I believe everyone should read Kurt Vonnegut. I also believe that if you read him at only one time in your life, it should be when you are young. Most of the Vonnegut I have read was before or well before I was 30. His various novels, especially my favorite SLAUGHTERHOUSE FIVE, detail the worst of what the world might offer but also the best of how we can handle it. However fantastic the goings on, the strength of our humanity will be what gets us through. This is largely why he was so popular among college kids in the sixties who were tossing off the time worn structures of religion and politics and embracing humanism. I took his books as a tuning fork setting the tone for how I perceived the world: hard but not without hope.
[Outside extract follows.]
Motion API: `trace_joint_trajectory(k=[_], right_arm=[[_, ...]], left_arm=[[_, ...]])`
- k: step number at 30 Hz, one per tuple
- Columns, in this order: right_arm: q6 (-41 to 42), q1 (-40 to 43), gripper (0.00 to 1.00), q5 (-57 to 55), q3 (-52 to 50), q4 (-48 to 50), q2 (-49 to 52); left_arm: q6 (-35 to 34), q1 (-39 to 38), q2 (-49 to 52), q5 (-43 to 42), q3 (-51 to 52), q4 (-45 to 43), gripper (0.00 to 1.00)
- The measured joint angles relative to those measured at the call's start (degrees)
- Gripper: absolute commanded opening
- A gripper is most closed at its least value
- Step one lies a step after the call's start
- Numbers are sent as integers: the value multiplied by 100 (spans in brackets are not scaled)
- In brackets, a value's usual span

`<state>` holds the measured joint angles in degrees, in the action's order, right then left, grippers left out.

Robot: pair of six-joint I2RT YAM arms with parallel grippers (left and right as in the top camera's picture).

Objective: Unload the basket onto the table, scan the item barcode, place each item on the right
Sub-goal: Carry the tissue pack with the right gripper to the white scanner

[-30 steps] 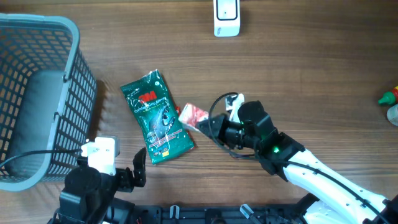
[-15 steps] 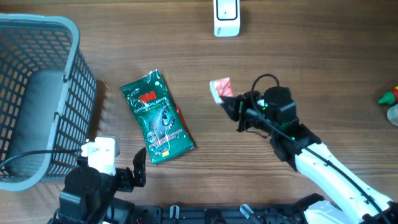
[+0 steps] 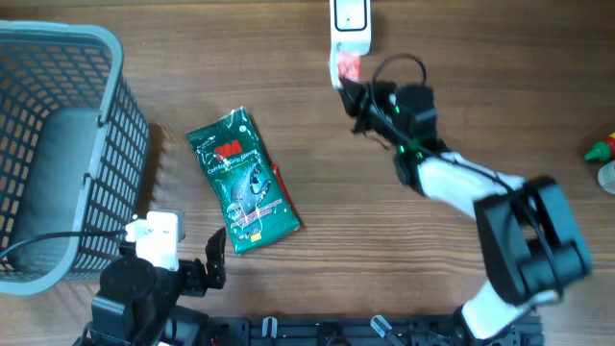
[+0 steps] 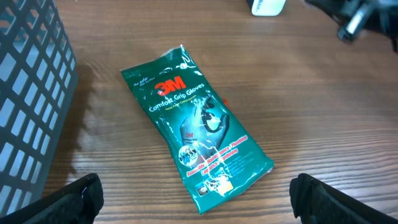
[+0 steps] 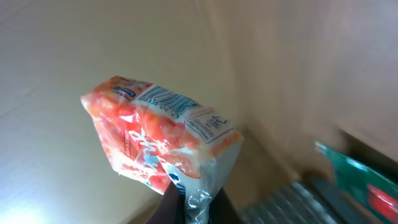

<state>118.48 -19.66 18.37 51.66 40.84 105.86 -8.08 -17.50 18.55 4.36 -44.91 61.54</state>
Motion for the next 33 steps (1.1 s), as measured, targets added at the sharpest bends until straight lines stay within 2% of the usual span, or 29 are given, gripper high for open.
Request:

What show more fascinated me about this collection of Vonnegut materials (mostly worth reading) is that it seemingly unconsciously reveals what happens to old humanists. When you consider humanity responsible for all that is wicked and wonderful in the world, you have no safety net other than your own contentment with what you have done. And part of getting older and older and old is evaluating the paths you have chosen that determine that contentment. This book indicates this isn't always a restful process. Vonnegut's humor and humanity still twinkle but also at times a gloom is cast that can be quite unsettling--as if hope had escaped Vonnegut. In my 50's now, I pride myself on still hearing that tone I picked up from Vonnegut years ago. Sometimes I have to strain to hear it or seek a quiet place from which to listen--but it is still there. That is not always evident for Vonnegut himself in this book. Maybe this explains the title better than anything else. In the end we are our own countries, our own world, our own responsibility. As we live, we learn but knowledge should not be the enemy of hope--but it certainly has a habit of wounding it.

While pondering this review I kept thinking of the Coen Brothers and in particular their movie THE BIG LEBOWSKI. I would like to think that among the last thoughts of Kurt Vonnegut was something as reassuring as "The Dude Abides". If you don't know what that means watch the movie. If then you still don't know what it means, watch it again. So it goes.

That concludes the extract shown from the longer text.